On valuation front, its shares look attractive with EPS of 5.11 and TTM PE of 7.57x and P/B of 0.97x. So we recommend our reader to BUY this scrip.
Here is Why
Capacity expansion plans in Gujarat and Karnataka
Virtually debt free status
Location advantage boosting profit margins
Gallant Metal, part of Gallantt Group of Industries, a steel producer in India is aggressively growing. It produces sponge iron, billets, bars, rods, captive power etc for steel industry. Another member of the Gallant Group i.e. Galant Ispat Ltd, has highest share-holding of 48.53 per cent in Galllantt Metal Ltd. and the total promoter holding as of June 2016 stands at 63.69 per cent. Company’s high quality product caters to reputed clients like Reliance Industries, L&T, Adani, Sapur Ji Palan Ji etc.The company is targeting the potential in the steel consumption regions to expand its reach. Gallantt Metal has captured market in western India (mostly Maharashtra, Gujarat and Rajasthan) in a very short span of time taking advantage of lower freight charges.

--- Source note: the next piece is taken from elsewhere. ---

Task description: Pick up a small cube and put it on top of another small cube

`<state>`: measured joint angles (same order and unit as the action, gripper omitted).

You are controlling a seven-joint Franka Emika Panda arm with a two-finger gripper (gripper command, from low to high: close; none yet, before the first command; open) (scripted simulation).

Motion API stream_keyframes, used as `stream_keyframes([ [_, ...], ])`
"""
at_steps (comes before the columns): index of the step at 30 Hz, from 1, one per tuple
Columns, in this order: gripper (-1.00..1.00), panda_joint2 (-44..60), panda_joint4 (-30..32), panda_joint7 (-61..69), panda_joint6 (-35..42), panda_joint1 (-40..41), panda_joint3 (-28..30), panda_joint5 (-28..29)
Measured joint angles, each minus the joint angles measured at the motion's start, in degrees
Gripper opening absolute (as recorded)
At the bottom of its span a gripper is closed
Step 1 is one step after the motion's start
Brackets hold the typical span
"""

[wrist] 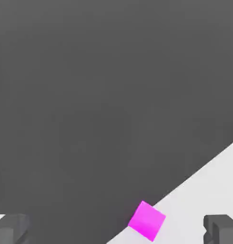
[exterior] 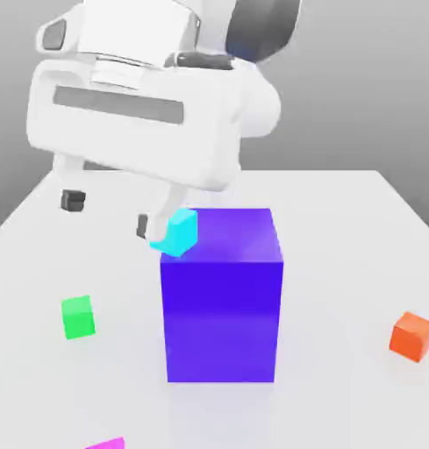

The Kutch-based company enjoys strategic locational advantages being at a close proximity of Kandla port, Gujarat in terms of regional tax and excise duty incentives plus sales tax exemption which is adding savings to the revenue of the company. The company operates in two segments - steel (82 per cent) and power segment (17 per cent). Final steel products like round bars, rods, wires etc. has major share of above 80 per cent in steel segment revenue. Demand for steel products was sluggish during the last two-three years but the company’s agile business model was able to maintain its revenue target. Gallantt Metal’s in-built captive power plant ensures uninterrupted power to home plant and eliminated dependency on state electricity board. This idea helps it to improve profitability of the project on the back of cheap power cost (Rs 1 per unit) due to easy availability of lignite for power generation vs SEB ( Rs 4 per unit).
Gallantt is focusing on capacity expansion at its Gujarat plant. It is infusing Rs 100 crore to expand its steel segment capacity by 2,26,737 MTPA and power segment by 8 MW. This additional production unit has partially started its operation and will be completed by September 2016. The company’s second expansion plan is at Karnataka for which the company has already acquired 100 acres of land. At the Karnataka location, Gallantt will enjoy easy availability of raw material (steel and coal) due to nearest exposure to coal and steel mines. The cost of iron ore and coal constitutes more than 80% of its total cost of production. This expansion will lead to healthy profit margins in future. The company is virtually debt free except the working capital loan. It has already paid back its Rs 190 crore amount of debt well in advanced by 2014 itself.
Government of India’s initiative in infrastructure development, “Make in India” and “Smart Cities” campaign plus "Housing for All" scheme plays a vital role in sustained growth phase of steel segment in future. On financial front, steel segment revenue rose by 5.13 per cent and power segment revenue were down by 5.90 per cent in Q4FY16 on yoy basis. EBITDA and net profit expanded by 4.20 per cent and 13.39 per cent respectively in Q4FY16 on yearly basis.
On valuation front, its shares look attractive with EPS of 5.11 and TTM PE of 7.57x and P/B of 0.97x. So we recommend our reader to BUY this scrip.